- What to work on
Beginning with the opening line, restate the following material exactly, up through the line that contains "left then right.".

- Data excerpt
----
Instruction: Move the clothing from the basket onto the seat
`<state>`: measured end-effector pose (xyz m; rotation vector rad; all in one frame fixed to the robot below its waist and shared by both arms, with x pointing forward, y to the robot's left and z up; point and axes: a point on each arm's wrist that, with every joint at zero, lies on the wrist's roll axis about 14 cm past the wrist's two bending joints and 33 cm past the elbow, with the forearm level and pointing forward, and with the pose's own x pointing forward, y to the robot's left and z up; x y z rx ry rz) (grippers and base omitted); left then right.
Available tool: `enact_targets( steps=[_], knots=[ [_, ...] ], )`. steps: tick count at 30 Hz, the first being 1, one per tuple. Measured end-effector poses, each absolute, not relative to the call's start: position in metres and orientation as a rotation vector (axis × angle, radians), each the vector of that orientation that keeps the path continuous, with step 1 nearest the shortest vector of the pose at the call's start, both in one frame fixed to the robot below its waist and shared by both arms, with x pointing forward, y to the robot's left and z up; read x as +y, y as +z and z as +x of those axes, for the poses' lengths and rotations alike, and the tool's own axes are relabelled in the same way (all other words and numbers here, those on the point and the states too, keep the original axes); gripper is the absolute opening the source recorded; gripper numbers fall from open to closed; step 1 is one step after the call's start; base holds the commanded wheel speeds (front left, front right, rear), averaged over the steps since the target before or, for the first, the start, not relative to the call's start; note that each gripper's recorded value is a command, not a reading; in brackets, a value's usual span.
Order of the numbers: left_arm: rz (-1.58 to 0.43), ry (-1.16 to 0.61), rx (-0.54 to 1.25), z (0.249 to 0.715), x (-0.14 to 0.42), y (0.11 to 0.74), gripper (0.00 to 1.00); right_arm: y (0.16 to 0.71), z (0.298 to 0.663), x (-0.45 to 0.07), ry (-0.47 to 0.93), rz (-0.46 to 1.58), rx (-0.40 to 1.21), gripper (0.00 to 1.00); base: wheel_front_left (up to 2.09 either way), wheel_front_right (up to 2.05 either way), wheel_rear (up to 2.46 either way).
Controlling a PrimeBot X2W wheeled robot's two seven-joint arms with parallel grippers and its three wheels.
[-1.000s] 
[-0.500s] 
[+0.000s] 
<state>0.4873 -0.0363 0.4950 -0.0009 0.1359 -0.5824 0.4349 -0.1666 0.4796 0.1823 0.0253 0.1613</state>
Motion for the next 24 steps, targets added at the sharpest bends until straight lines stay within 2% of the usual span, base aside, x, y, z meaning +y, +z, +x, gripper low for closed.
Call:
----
- Solved exercise
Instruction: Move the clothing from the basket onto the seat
`<state>`: measured end-effector pose (xyz m; rotation vector rad; all in one frame fixed to the robot below its waist and shared by both arms, with x pointing forward, y to the robot's left and z up; point and axes: a point on each arm's wrist that, with every joint at zero, lies on the wrist's roll axis about 14 cm past the wrist's two bending joints and 33 cm past the elbow, with the forearm level and pointing forward, and with the pose's own x pointing forward, y to the robot's left and z up; x y z rx ry rz) (grippers and base omitted); left then right.

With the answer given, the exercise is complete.